→ What you are asked to do: Could you give back exactly the lines below from the one with "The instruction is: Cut" through the one with "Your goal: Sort", without a single picture?

====================

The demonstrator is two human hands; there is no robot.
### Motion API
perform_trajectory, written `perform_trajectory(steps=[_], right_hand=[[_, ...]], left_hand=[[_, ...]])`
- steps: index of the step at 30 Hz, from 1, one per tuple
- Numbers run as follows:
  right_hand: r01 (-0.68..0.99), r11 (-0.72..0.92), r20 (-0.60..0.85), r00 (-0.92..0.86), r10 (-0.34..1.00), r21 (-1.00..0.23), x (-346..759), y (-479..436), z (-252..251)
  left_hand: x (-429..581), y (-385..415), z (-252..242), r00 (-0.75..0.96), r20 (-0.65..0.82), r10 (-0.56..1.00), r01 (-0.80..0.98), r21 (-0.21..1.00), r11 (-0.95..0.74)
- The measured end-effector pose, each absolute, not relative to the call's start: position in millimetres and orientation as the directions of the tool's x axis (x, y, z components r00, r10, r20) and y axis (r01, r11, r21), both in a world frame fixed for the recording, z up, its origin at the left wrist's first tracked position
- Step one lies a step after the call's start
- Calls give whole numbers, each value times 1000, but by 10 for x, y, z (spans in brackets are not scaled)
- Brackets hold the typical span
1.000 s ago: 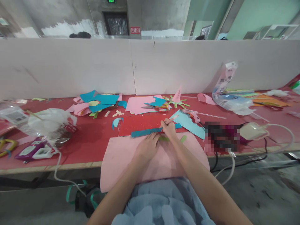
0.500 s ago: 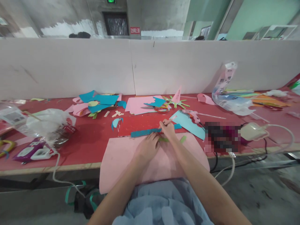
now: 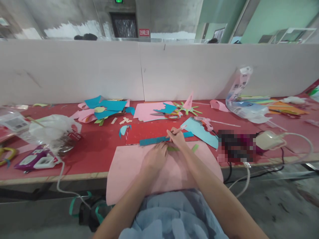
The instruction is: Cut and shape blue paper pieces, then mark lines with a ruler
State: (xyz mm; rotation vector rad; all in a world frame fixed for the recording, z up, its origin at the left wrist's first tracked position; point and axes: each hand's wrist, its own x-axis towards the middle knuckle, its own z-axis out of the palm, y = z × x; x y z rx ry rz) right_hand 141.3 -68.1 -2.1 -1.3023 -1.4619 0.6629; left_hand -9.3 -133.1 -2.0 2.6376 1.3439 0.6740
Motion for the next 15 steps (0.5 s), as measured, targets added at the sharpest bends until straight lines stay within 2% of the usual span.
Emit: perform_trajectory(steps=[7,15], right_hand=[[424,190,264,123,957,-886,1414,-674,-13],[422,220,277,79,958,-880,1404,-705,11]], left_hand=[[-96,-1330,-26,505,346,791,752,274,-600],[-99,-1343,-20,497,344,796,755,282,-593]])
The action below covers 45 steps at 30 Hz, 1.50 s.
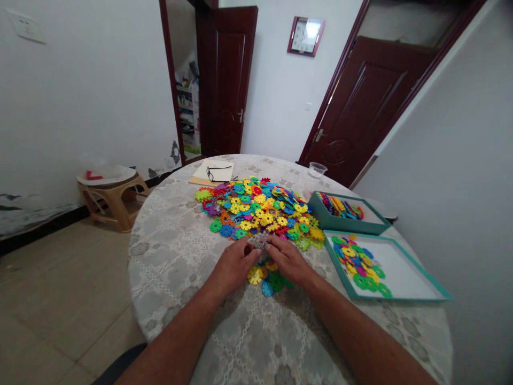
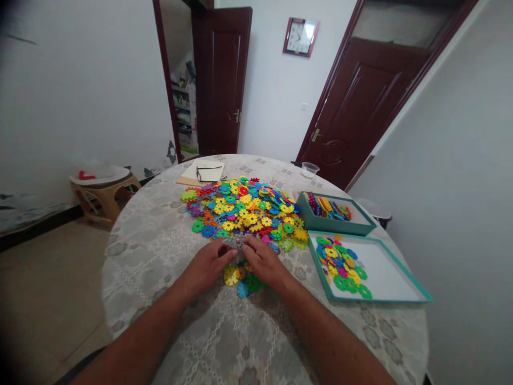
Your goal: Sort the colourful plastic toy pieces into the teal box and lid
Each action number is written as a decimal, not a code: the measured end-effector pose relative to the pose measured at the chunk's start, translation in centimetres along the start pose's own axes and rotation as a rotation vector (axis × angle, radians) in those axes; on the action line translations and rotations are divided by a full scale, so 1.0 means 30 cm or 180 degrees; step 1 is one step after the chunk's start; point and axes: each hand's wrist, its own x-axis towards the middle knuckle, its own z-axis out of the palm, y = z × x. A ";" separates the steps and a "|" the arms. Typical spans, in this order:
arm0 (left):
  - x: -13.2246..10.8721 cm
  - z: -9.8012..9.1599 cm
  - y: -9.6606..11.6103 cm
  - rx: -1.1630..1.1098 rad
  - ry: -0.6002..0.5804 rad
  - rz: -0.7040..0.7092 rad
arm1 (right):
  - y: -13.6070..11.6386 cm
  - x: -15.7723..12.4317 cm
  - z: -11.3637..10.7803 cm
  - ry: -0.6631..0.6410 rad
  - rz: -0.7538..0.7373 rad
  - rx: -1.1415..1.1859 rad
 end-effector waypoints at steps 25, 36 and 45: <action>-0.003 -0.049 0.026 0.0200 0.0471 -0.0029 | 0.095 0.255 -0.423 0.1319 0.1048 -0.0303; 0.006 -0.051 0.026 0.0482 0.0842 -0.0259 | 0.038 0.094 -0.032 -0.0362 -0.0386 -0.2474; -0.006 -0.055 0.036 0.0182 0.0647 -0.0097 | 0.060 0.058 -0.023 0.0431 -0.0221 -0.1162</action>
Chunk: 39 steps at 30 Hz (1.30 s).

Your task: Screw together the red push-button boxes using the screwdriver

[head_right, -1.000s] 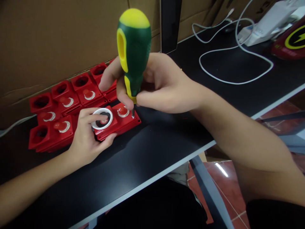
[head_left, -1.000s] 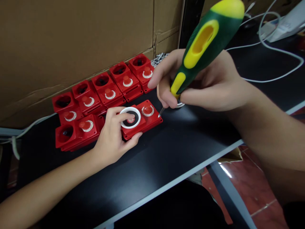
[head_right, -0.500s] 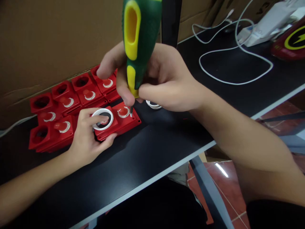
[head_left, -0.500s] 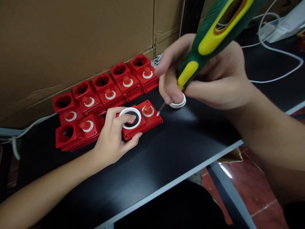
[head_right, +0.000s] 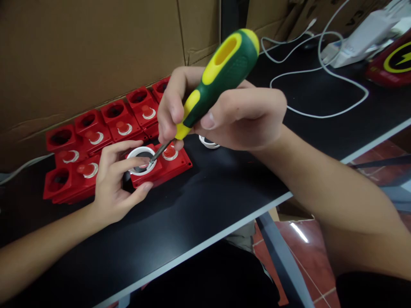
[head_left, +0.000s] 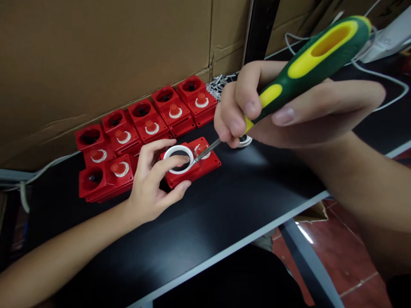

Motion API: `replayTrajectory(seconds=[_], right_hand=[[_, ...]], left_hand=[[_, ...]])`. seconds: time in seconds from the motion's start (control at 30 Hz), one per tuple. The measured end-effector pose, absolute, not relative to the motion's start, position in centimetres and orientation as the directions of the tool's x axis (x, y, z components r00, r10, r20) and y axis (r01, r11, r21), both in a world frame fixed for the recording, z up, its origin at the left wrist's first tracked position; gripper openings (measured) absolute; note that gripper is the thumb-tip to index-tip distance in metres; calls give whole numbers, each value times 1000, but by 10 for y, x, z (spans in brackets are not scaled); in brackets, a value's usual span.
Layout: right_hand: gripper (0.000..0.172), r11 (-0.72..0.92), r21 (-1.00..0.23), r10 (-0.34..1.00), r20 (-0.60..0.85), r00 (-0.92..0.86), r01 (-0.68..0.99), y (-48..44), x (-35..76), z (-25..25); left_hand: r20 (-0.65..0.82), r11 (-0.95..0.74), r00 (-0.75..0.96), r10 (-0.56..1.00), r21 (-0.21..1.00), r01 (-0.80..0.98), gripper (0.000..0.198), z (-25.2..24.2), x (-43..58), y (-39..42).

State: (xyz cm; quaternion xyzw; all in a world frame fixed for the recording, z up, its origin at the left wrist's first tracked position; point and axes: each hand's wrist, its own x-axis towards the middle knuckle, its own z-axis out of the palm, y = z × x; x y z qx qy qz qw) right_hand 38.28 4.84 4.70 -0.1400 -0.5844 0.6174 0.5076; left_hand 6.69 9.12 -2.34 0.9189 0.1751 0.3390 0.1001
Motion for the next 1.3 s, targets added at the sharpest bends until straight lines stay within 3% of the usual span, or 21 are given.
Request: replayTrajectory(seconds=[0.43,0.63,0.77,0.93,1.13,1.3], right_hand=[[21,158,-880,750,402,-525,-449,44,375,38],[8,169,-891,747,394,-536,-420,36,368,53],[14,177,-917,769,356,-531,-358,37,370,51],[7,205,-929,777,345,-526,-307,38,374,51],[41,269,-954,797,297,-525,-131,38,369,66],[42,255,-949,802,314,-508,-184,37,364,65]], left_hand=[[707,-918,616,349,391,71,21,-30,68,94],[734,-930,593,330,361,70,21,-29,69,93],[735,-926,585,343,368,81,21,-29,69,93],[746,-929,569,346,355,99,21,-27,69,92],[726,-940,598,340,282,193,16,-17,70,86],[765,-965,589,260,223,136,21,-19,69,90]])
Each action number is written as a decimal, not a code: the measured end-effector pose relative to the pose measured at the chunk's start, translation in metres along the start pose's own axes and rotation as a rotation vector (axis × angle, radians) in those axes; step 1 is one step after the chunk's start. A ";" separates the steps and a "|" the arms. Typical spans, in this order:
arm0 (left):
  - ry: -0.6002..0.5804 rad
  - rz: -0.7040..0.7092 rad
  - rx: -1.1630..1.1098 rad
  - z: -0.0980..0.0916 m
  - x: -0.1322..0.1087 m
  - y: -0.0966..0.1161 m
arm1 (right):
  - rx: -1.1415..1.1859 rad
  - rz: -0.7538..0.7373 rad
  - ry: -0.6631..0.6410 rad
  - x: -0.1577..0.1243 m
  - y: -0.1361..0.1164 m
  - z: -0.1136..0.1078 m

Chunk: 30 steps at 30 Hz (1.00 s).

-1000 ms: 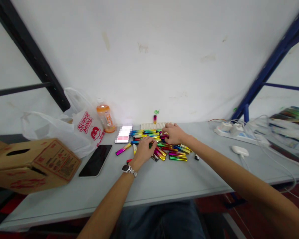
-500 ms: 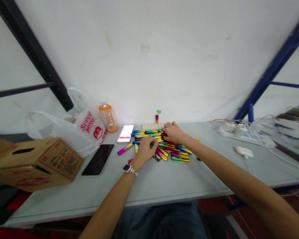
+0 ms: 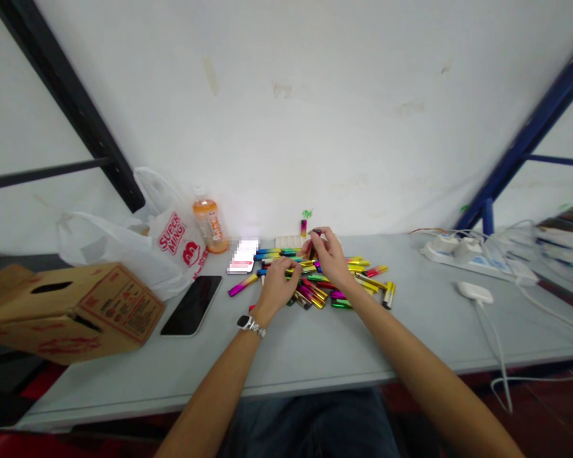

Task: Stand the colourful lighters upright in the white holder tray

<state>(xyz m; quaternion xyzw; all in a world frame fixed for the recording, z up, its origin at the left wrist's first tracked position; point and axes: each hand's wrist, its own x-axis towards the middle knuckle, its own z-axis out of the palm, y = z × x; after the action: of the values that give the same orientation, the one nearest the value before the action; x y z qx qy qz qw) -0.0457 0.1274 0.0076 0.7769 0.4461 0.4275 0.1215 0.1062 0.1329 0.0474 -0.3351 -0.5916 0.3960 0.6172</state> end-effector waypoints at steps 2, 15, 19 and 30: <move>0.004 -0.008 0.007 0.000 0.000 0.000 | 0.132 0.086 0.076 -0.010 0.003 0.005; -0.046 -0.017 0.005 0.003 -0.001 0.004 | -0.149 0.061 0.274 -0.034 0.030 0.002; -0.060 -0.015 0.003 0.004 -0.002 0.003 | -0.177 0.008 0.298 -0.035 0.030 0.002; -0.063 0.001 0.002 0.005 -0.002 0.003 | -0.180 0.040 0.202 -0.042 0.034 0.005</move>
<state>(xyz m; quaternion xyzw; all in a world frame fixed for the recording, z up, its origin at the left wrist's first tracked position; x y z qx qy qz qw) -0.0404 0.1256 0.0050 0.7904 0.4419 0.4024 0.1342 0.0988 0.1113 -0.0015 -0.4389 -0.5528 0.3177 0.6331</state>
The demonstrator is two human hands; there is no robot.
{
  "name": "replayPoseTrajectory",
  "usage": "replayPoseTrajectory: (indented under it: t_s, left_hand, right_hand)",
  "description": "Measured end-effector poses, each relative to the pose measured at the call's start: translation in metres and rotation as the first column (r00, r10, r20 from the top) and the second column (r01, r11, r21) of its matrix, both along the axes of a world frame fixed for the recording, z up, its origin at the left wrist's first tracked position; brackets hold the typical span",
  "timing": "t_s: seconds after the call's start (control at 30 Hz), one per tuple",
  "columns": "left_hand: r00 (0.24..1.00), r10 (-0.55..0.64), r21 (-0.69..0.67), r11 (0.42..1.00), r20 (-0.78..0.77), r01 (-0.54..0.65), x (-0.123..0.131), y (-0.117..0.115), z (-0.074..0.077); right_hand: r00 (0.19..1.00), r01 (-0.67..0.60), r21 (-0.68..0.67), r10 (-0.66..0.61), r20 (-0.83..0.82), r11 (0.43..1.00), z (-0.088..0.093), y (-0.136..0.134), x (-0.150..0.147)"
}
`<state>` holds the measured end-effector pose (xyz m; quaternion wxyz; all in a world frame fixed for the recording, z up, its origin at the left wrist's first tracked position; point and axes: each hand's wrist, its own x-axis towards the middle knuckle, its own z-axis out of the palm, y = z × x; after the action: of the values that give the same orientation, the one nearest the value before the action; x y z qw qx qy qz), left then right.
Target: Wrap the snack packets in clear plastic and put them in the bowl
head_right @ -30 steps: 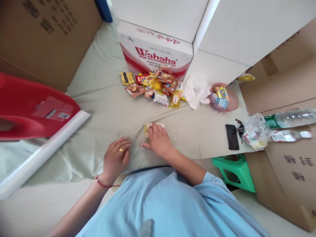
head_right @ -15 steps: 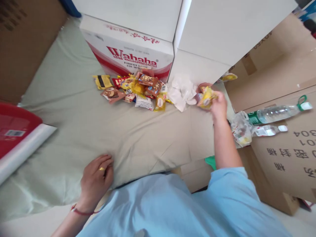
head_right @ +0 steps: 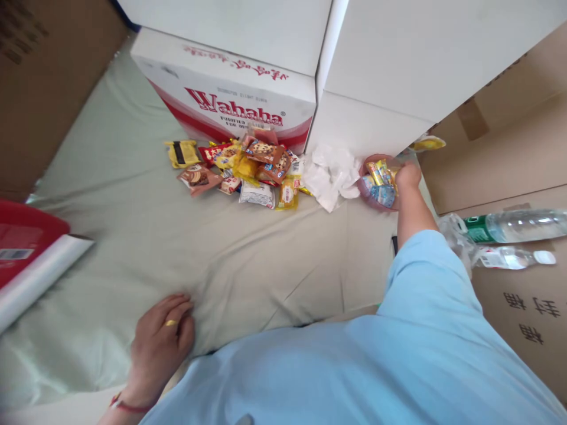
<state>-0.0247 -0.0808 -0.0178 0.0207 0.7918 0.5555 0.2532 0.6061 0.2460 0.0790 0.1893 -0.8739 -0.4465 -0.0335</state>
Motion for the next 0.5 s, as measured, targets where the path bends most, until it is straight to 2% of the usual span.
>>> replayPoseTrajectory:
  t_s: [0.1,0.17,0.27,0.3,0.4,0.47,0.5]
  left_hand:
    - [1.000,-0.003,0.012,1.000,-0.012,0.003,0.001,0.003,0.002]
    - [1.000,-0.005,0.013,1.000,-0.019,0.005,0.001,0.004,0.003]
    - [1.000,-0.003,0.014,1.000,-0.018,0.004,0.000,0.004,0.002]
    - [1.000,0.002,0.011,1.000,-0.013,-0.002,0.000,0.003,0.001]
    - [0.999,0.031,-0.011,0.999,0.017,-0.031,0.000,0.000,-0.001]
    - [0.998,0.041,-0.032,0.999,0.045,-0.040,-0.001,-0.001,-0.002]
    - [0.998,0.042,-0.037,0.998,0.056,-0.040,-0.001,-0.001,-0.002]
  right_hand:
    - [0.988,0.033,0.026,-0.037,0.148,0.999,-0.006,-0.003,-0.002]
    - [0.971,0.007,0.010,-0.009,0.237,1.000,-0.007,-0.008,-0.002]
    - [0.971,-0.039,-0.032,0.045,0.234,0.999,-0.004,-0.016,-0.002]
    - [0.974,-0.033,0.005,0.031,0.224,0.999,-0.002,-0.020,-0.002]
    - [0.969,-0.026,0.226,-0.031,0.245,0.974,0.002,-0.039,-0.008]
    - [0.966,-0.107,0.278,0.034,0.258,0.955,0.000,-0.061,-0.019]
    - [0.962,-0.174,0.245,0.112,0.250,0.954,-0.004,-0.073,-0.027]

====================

→ Final answer:
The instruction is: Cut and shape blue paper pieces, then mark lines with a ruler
State: (xyz mm; rotation vector rad; all in a world frame fixed for the recording, z up, its origin at the left wrist's first tracked position; point and axes: each hand's wrist, its own x-axis towards the middle knuckle, its own z-axis out of the palm, y = z × x; x y z rx ry rz) right_hand 141.3 -68.1 -2.1 -1.3023 -1.4619 0.6629; left_hand -9.3 -133.1 -2.0 2.6376 1.3439 0.6740
Motion for the next 15 steps (0.5 s), as measured, targets added at the sharpest bends until straight lines stay within 2% of the usual span.
Emit: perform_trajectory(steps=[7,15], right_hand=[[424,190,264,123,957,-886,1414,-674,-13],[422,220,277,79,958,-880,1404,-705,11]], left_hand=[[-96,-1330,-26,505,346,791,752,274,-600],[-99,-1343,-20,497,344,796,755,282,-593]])
The action below covers 45 steps at 30 Hz, 1.50 s.
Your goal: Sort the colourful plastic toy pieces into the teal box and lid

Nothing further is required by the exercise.